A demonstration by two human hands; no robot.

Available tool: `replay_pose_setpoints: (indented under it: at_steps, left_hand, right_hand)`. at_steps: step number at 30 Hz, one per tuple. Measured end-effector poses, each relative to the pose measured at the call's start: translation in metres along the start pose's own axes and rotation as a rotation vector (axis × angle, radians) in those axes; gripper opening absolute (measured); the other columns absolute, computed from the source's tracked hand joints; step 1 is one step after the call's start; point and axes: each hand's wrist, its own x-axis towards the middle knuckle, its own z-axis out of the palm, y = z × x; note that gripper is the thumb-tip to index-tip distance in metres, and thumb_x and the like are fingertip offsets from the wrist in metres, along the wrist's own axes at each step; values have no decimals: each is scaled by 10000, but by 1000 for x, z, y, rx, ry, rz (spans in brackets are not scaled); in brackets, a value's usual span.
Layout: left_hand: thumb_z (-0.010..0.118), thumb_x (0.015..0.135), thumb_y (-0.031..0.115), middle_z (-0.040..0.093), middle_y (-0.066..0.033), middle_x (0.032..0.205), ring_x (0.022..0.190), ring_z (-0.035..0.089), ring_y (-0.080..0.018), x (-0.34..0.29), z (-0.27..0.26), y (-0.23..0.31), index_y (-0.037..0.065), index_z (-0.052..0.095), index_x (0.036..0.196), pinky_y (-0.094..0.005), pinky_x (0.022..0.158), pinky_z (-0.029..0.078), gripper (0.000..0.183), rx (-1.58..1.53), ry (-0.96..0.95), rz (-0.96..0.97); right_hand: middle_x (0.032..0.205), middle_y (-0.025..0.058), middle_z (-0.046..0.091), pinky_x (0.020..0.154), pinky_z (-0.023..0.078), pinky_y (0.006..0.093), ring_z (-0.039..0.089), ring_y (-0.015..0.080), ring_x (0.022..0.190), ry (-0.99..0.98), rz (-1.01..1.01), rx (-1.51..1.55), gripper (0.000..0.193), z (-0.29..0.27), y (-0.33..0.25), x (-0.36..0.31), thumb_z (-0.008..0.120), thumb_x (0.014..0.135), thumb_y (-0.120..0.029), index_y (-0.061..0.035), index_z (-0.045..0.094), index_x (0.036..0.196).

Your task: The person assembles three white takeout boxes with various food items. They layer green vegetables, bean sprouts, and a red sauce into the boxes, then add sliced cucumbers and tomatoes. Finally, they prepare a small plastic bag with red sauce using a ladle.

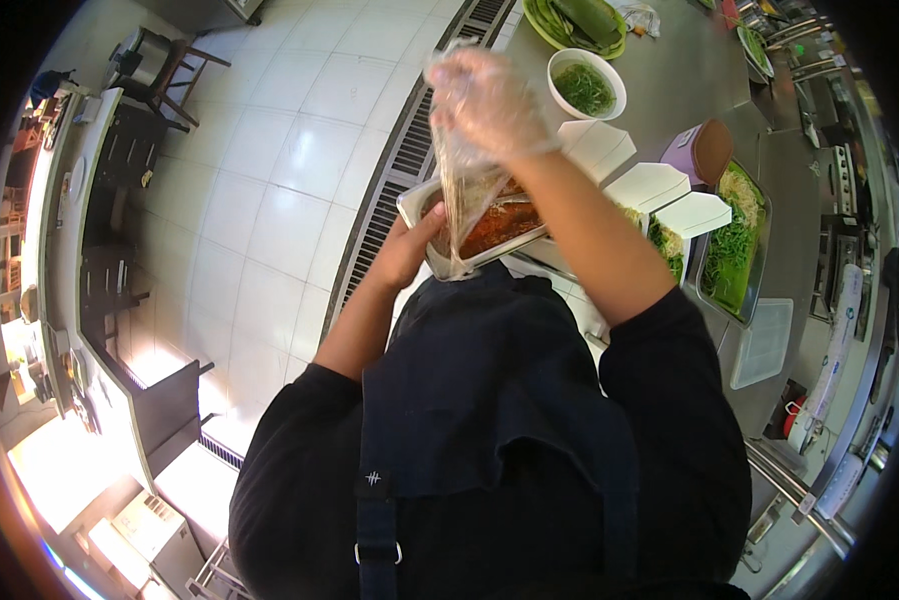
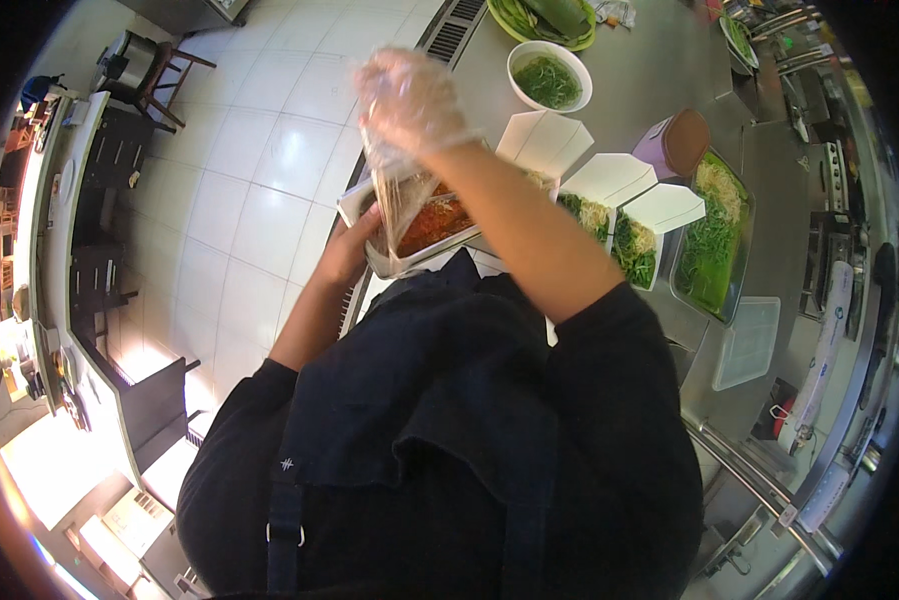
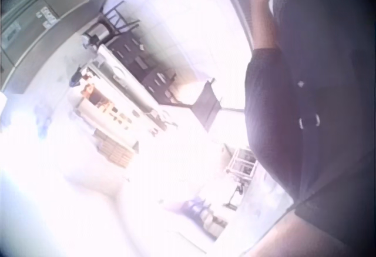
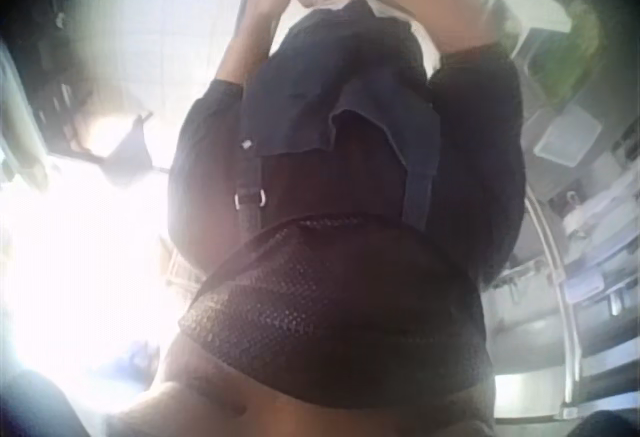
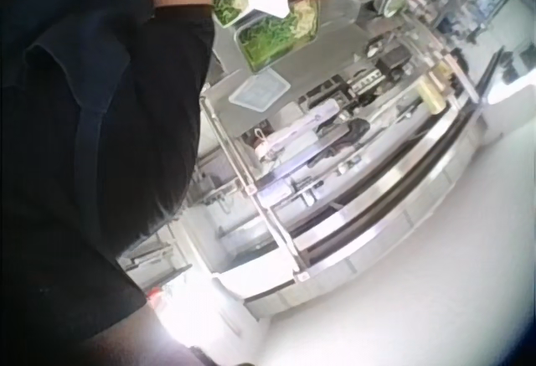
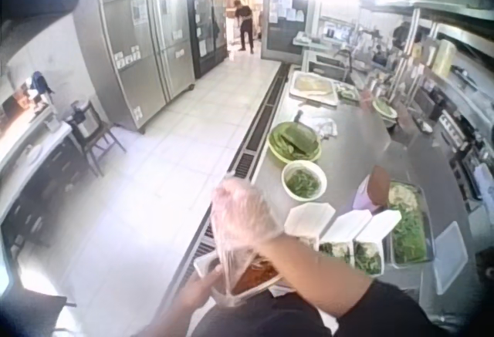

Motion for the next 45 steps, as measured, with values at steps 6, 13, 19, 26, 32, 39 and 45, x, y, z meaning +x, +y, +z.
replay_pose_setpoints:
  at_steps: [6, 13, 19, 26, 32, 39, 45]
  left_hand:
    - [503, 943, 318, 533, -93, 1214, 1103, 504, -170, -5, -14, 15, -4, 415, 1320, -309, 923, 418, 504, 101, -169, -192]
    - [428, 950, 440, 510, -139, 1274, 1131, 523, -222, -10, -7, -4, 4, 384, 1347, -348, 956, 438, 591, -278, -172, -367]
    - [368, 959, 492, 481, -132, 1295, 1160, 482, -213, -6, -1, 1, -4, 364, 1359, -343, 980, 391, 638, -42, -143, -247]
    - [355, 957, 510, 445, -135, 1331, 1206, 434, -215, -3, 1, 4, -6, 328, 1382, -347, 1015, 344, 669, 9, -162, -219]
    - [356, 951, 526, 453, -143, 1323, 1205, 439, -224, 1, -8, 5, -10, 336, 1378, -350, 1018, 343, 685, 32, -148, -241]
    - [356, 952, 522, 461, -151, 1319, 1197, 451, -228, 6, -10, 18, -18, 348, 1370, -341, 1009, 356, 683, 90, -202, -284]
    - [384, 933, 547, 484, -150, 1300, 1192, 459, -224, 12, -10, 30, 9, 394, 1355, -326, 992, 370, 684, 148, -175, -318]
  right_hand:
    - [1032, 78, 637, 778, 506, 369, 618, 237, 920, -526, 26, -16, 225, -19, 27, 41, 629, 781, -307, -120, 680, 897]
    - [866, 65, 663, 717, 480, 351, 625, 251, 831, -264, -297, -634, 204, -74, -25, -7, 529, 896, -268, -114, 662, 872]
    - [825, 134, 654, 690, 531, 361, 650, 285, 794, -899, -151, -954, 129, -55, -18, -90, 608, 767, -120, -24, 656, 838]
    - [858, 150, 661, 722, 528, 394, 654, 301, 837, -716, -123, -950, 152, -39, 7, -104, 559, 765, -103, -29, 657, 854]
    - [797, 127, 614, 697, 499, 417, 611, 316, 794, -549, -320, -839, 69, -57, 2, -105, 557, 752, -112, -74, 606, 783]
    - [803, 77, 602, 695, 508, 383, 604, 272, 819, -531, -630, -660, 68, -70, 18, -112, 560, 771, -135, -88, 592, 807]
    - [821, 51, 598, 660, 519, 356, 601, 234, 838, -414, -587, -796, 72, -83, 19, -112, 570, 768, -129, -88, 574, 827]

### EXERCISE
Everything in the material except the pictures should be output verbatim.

### RESULT
A demonstration by two human hands; no robot.

Available tool: `replay_pose_setpoints: (indented under it: at_steps, left_hand, right_hand)`. at_steps: step number at 30 Hz, one per tuple. Measured end-effector poses, each relative to the pose measured at the call's start: translation in metres along the start pose's own axes and rotation as a rotation vector (axis × angle, radians) in those axes; gripper opening absolute (measured); the other columns absolute, computed from the source's tracked hand joints; step 1 is one step after the call's start; point and axes: each hand's wrist, its own x-axis towards the middle knuckle, its own z-axis out of the palm, y = z × x; note that gripper is the thumb-tip to index-tip distance in metres, and thumb_x and the like are fingertip offsets from the wrist in metres, along the wrist's own axes at each step; values have no decimals: each is scaled by 10000, but by 1000 for x, z, y, rx, ry, rz (spans in brackets are not scaled); in brackets, a value's usual span.
Layout: left_hand: thumb_z (-0.010..0.118), thumb_x (0.015..0.135), thumb_y (-0.031..0.115), middle_z (-0.040..0.093), middle_y (-0.066..0.033), middle_x (0.032..0.205), ring_x (0.022..0.190), ring_z (-0.035..0.089), ring_y (-0.080..0.018), x (-0.34..0.29), z (-0.27..0.26), y (-0.23..0.31), index_y (-0.037..0.065), index_z (-0.052..0.095), index_x (0.036..0.196), pinky_y (-0.094..0.005), pinky_x (0.022..0.158), pinky_z (-0.029..0.078), gripper (0.000..0.183), rx (-1.58..1.53), ry (-0.96..0.95), rz (-0.96..0.97); right_hand: middle_x (0.032..0.205), middle_y (-0.025..0.058), middle_z (-0.046..0.091), pinky_x (0.020..0.154), pinky_z (-0.023..0.078), pinky_y (0.006..0.093), ring_z (-0.039..0.089), ring_y (-0.015..0.080), ring_x (0.022..0.190), ry (-0.99..0.98), rz (-1.01..1.01), rx (-1.51..1.55), gripper (0.000..0.193), z (-0.29..0.27), y (-0.33..0.25), x (-0.36..0.31), thumb_z (-0.008..0.120), thumb_x (0.014..0.135), thumb_y (-0.120..0.029), index_y (-0.061..0.035), index_z (-0.045..0.094), index_x (0.036..0.196).

Your task: The person assembles three white takeout boxes with various food items. They layer green vegetables, bean sprouts, and a red sauce into the boxes, then add sliced cucumbers and tomatoes. Finally, they prepare a small plastic bag with red sauce using a ladle.


Motion for the next 45 steps, as measured, with values at steps 6, 13, 19, 26, 32, 39 and 45, x, y, z meaning +x, +y, +z.
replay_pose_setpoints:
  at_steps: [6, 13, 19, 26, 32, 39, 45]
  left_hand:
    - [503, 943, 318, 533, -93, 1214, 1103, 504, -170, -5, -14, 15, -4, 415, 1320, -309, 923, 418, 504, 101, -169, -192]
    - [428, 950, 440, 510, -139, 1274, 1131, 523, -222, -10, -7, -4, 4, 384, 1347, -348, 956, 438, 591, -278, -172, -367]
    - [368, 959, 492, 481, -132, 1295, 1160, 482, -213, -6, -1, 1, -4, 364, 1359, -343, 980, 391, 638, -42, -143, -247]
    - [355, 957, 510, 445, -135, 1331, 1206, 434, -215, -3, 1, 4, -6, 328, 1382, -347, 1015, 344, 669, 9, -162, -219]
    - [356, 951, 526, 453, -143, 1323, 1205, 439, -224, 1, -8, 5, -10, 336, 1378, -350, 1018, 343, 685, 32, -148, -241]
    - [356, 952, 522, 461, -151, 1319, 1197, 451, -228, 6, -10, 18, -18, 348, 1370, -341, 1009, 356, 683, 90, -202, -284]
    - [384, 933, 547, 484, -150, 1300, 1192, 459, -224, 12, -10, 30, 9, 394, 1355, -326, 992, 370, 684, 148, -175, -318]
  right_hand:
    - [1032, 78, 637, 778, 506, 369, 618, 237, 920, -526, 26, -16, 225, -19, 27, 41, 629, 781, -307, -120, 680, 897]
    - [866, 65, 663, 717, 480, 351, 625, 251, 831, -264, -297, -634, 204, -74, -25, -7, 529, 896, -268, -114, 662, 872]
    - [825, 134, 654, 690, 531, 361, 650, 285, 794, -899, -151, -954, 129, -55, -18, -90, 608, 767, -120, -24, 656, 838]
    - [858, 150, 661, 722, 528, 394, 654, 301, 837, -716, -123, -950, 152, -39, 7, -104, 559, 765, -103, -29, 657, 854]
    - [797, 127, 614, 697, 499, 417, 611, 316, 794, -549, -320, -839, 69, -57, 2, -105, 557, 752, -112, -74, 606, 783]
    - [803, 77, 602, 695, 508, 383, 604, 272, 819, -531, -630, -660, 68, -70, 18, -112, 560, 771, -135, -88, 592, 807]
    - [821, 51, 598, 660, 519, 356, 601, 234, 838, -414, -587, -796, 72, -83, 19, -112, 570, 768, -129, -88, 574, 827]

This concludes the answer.